Two days later Jonathan had to go into Topeka to pick up a part for the generator. Martha still hadn't returned to the Luthors' place. She baked and fussed around Clark, kept him tucked in and gave him soup and tea. Clark continued to spend most of his time sleeping and shivering. He was mostly awake when he heard the phone ring.

His mom answered it. "Hello? I'm sorry, Lionel. No, I can't. Why can't that boy from Princeton? Lionel! You never WILL get another decent assistant if you keep firing them before they can learn anything! I'll be gone for good in another couple of months, you know. No. No. I'm sorry to hear that, but I'm not leaving Clark alone. He's sick. I know he's sixteen. I hardly think that you are in any position to tell me.... This conversation is over." She hung up.

An hour later Clark was awakened by a knock at the kitchen door. His mom answered it.

"Lex! What are you doing here?" She sounded surprised.

"Hello, Mrs. Kent. May I come in?"

"Of course, of course. I didn't mean to leave you standing out in the cold...."

Lex brushed the light dusting of snow from his immaculate topcoat and stepped into the warm kitchen. "Actually, my father asked me to come. He needs some assistance with the Parnell merger. Dwight quit in a huff last night, and apparently I'm worse than useless. I'm supposed to offer to baby-sit Clark, if that's what it will take to make you 'face up to your obligations' and come get him set up for this meeting he has tomorrow morning." Lex smiled self-deprecatingly. "He really does need you, and it seems as if I haven't seen Clark in weeks. Couldn't you please just give him a few hours, to get him through the research material Dwight dug up before he left?"

"Lex, I don't think...."

"Frankly, Mrs. Kent, I just can't stand his whining anymore. I hope you'll let me stay and visit with Clark awhile even if you won't go help Dad."

Martha laughed. Clark was glad to hear it. She'd been resolutely cheerful since he'd been sick, but she hadn't had anything to laugh about.

"Go on into the living room, Lex. I don't know whether Clark's awake or not."

Lex came into the living room. Clark looked up at him and smiled, but he could see that Lex was upset about something. About him?

"Jeeze, Clark. Are you okay? No, of course not, you're sick. I'm sorry. How are you feeling?"

"It's just a cold or something, Lex. It's nothing bad. I'm glad you came over. It's been a long time."

"Yeah, it has."

Martha came in with two cups of tea and plates of cookies. "Here you are, boys."

"Thank you, Mrs. Kent. These look delicious."

"Thanks, Mom." Clark settled the plate on his lap and cuddled the warm teacup up to his face. The steam was nice.

"How are you feeling, baby?" Martha asked.

"I'm okay, Mom. Really. There's no reason you shouldn't go in to work, especially since Lex will be here."

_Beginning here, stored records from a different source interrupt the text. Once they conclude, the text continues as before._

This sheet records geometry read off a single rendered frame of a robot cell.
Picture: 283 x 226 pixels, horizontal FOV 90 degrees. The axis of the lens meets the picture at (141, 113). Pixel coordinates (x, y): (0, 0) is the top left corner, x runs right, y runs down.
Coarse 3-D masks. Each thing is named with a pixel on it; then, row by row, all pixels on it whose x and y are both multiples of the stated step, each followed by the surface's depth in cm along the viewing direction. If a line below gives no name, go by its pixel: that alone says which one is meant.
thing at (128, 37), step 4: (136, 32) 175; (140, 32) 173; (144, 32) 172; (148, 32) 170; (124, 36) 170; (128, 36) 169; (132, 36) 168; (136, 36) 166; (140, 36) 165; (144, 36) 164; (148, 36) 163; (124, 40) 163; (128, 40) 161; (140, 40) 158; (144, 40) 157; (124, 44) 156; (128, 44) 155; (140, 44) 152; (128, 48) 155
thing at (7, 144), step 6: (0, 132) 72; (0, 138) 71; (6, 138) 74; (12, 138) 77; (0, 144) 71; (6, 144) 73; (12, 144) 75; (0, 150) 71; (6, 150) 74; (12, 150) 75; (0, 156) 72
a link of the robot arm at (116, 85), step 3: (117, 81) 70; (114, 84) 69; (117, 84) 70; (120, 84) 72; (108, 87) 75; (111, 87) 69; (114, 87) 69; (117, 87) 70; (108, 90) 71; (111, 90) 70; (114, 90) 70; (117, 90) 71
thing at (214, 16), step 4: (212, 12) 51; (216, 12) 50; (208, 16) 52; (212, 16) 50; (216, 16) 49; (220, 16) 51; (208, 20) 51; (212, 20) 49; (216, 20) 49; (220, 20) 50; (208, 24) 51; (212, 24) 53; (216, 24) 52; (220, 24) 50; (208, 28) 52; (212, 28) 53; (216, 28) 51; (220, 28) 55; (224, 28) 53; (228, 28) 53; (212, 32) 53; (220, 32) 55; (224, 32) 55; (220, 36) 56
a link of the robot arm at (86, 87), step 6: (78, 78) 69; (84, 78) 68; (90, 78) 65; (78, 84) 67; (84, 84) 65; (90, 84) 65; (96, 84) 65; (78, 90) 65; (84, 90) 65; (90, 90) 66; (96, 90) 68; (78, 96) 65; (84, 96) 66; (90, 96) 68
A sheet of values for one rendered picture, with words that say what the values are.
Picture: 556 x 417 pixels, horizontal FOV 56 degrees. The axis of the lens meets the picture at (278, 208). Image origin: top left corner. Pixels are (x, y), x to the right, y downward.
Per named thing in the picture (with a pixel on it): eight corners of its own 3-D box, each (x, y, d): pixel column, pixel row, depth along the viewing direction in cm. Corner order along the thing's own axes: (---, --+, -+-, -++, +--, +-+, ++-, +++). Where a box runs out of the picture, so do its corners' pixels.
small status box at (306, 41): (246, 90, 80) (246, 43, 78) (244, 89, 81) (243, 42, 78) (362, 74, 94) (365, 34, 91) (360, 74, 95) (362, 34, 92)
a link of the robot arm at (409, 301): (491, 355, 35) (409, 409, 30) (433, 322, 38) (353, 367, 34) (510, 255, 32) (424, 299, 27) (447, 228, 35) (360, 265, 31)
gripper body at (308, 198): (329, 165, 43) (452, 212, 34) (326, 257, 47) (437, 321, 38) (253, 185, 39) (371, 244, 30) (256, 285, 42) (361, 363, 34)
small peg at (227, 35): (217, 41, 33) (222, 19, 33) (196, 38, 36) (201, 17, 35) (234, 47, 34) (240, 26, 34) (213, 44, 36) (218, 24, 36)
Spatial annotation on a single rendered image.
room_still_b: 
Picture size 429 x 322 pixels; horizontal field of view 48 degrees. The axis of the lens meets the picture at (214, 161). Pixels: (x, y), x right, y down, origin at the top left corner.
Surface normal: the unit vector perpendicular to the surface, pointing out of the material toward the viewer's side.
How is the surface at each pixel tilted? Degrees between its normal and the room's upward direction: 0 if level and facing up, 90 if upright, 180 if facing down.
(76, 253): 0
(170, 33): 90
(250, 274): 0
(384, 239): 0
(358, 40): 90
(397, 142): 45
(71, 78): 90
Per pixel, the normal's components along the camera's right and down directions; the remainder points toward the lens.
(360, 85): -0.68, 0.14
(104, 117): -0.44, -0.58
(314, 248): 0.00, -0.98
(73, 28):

"Are you sure, sweetheart?"

"I'm sure, Mom. Besides, Lex's dad really needs your help. We'd all hate it if Lionel exploded or something."

Lex muttered something that sounded like, "Speak for yourself." He put a cookie in his mouth before Clark or Martha could call him on it, and they let it go.

"Maybe I should. I'll just be gone for a couple of hours."

"I promise I'll take good care of him," Lex smirked.

"Lex, you're so weird."

"Call me if anything happens?"

"Yes, ma'am."

Martha got her coat and outdoor gear and left.

"So, Clark. What can I do for you today?"

"Nothing. I mean, it's just nice to see you again." Clark huddled down into his quilts and drank tea.

"How do you feel? Really?"

"Cold. And tired. They sent me home from school because I stopped making sense in English, and I was shivering. I guess a lot of people have been coming down with the flu -- I know Chloe and Lana had it."

Lex unexpectedly was just there, right next to him, with his hand on Clark's forehead. "Hmmm. You don't feel hot."

"No, I told you. I've been feeling cold, not hot."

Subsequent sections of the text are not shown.